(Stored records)
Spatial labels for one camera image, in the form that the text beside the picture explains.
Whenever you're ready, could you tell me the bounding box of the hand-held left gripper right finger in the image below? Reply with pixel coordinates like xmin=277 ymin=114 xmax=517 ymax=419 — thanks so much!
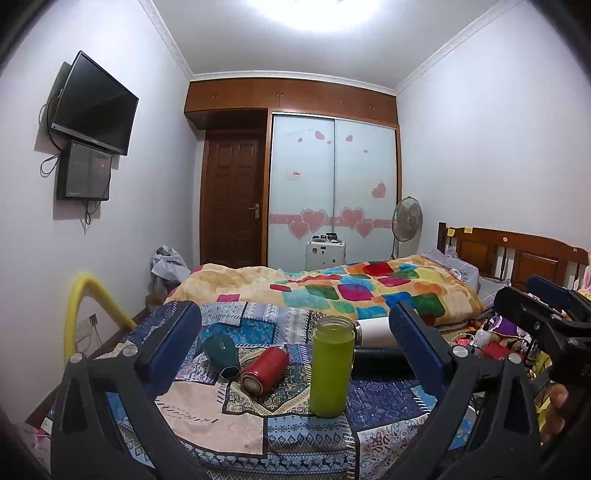
xmin=383 ymin=302 xmax=544 ymax=480

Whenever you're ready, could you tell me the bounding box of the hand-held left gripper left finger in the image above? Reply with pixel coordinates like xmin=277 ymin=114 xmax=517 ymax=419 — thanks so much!
xmin=51 ymin=300 xmax=204 ymax=480

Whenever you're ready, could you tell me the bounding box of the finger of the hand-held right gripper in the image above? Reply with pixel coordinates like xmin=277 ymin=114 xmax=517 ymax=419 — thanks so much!
xmin=494 ymin=286 xmax=591 ymax=385
xmin=526 ymin=274 xmax=591 ymax=319

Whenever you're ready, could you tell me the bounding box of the white cup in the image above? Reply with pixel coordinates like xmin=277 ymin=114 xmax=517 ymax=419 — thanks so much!
xmin=353 ymin=318 xmax=394 ymax=350

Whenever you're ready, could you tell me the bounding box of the person's right hand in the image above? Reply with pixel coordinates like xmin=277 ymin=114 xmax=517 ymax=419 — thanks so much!
xmin=539 ymin=383 xmax=570 ymax=445

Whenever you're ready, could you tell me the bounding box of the purple cloth item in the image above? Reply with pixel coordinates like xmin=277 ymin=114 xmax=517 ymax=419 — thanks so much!
xmin=490 ymin=318 xmax=523 ymax=337

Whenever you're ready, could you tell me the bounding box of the wooden bed headboard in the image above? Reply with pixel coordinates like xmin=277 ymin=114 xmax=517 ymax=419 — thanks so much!
xmin=437 ymin=222 xmax=591 ymax=292

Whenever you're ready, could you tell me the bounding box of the dark green bottle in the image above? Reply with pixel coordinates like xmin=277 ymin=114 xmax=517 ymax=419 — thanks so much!
xmin=202 ymin=335 xmax=242 ymax=380

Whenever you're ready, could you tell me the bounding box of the red packet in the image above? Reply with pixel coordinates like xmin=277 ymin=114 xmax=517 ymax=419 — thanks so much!
xmin=455 ymin=335 xmax=525 ymax=361

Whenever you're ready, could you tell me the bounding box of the grey plastic bag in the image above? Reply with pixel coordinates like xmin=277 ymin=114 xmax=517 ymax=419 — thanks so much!
xmin=151 ymin=246 xmax=191 ymax=283

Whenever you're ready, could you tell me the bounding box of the grey patterned pillow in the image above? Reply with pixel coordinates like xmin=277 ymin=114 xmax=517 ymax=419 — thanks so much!
xmin=419 ymin=249 xmax=511 ymax=302

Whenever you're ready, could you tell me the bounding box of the blue patchwork bedsheet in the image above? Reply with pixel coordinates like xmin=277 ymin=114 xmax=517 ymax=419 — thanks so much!
xmin=28 ymin=300 xmax=483 ymax=480

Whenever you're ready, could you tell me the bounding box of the yellow foam tube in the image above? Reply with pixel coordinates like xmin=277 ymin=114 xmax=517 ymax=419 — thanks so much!
xmin=65 ymin=273 xmax=137 ymax=359

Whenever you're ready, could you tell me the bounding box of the colourful patch blanket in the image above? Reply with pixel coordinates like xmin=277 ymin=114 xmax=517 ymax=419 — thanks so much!
xmin=164 ymin=255 xmax=485 ymax=328

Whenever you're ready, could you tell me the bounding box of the standing fan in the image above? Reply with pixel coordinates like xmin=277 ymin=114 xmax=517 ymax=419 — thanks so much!
xmin=390 ymin=196 xmax=424 ymax=260

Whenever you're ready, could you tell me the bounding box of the white appliance with dark jars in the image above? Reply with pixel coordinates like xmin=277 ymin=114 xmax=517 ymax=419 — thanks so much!
xmin=305 ymin=233 xmax=347 ymax=273

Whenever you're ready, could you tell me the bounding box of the brown wooden door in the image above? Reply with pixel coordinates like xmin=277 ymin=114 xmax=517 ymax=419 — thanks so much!
xmin=199 ymin=129 xmax=267 ymax=269

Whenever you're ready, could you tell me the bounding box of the wooden wardrobe with heart stickers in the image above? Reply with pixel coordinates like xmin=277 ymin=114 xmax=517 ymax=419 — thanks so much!
xmin=184 ymin=79 xmax=403 ymax=274

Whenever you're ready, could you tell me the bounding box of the ceiling light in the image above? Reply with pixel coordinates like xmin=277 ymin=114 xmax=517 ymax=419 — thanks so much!
xmin=244 ymin=0 xmax=389 ymax=34

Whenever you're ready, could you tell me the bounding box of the black hanging monitor cable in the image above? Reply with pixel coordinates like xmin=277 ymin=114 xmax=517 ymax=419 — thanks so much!
xmin=82 ymin=199 xmax=100 ymax=234

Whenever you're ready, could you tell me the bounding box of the small black wall monitor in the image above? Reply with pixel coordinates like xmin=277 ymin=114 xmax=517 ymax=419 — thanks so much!
xmin=56 ymin=141 xmax=113 ymax=202

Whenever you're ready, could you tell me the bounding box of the black looped wall cable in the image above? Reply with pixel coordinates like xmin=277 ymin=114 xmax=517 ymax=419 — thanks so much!
xmin=39 ymin=90 xmax=63 ymax=178

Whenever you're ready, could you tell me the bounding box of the wall-mounted black television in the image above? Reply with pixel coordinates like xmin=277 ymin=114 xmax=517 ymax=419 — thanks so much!
xmin=50 ymin=51 xmax=140 ymax=157

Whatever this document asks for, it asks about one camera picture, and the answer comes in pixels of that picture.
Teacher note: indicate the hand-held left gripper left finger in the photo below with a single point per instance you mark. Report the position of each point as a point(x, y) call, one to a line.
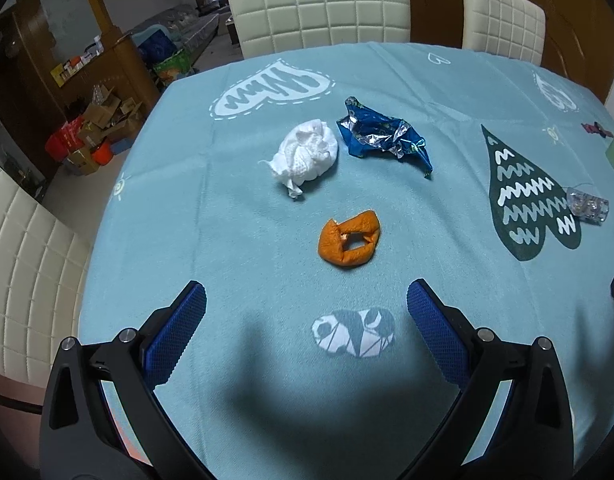
point(177, 330)

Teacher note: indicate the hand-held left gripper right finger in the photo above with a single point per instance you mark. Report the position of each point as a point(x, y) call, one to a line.
point(437, 330)

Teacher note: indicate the orange peel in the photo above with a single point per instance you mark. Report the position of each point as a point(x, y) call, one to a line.
point(337, 250)

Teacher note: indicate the clear plastic blister pack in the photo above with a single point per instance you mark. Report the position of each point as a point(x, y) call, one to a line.
point(587, 205)

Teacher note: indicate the light blue printed tablecloth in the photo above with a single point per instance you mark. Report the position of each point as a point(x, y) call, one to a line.
point(237, 220)

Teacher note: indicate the cream quilted dining chair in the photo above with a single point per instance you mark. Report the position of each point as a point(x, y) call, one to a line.
point(27, 270)
point(317, 5)
point(504, 20)

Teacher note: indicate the orange bucket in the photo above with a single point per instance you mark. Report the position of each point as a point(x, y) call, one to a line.
point(101, 155)

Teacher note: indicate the blue foil wrapper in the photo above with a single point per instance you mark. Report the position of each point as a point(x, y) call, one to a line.
point(372, 127)

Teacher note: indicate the crumpled white tissue ball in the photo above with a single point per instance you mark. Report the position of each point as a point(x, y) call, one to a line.
point(307, 152)

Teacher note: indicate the pile of cardboard boxes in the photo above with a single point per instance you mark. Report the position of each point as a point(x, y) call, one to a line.
point(107, 120)

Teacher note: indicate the red box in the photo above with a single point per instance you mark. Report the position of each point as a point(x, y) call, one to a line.
point(62, 140)

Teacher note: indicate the green patterned bag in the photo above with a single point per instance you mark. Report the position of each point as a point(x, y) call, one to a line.
point(174, 66)

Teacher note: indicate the wooden partition cabinet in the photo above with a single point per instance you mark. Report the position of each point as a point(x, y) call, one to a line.
point(127, 70)

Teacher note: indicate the brown wooden sideboard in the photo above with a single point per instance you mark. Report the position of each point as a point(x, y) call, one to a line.
point(577, 25)

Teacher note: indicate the yellow box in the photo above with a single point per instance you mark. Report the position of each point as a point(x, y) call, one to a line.
point(64, 71)

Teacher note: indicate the blue bag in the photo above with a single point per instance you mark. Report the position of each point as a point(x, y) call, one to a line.
point(159, 46)

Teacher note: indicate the grey sofa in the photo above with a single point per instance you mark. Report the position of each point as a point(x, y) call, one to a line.
point(192, 25)

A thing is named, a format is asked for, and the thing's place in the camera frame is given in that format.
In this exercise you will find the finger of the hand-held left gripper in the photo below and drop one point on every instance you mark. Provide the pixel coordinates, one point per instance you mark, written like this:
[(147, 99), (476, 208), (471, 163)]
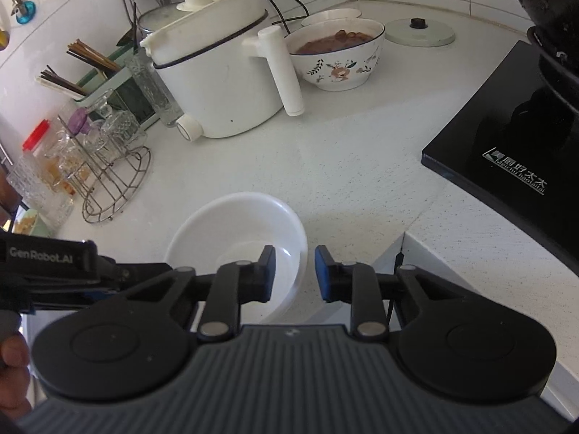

What the task requires — Every line holding the string "that" should be copied here, so please find those lines in the data.

Expected answer —
Spatial labels for one camera image, in the form that the text beside the picture explains.
Whatever this document asks for, it asks about one camera picture, and the answer comes in pixels of that picture.
A thing is named, a format is asked for, and the thing's place in the camera frame is given in that format.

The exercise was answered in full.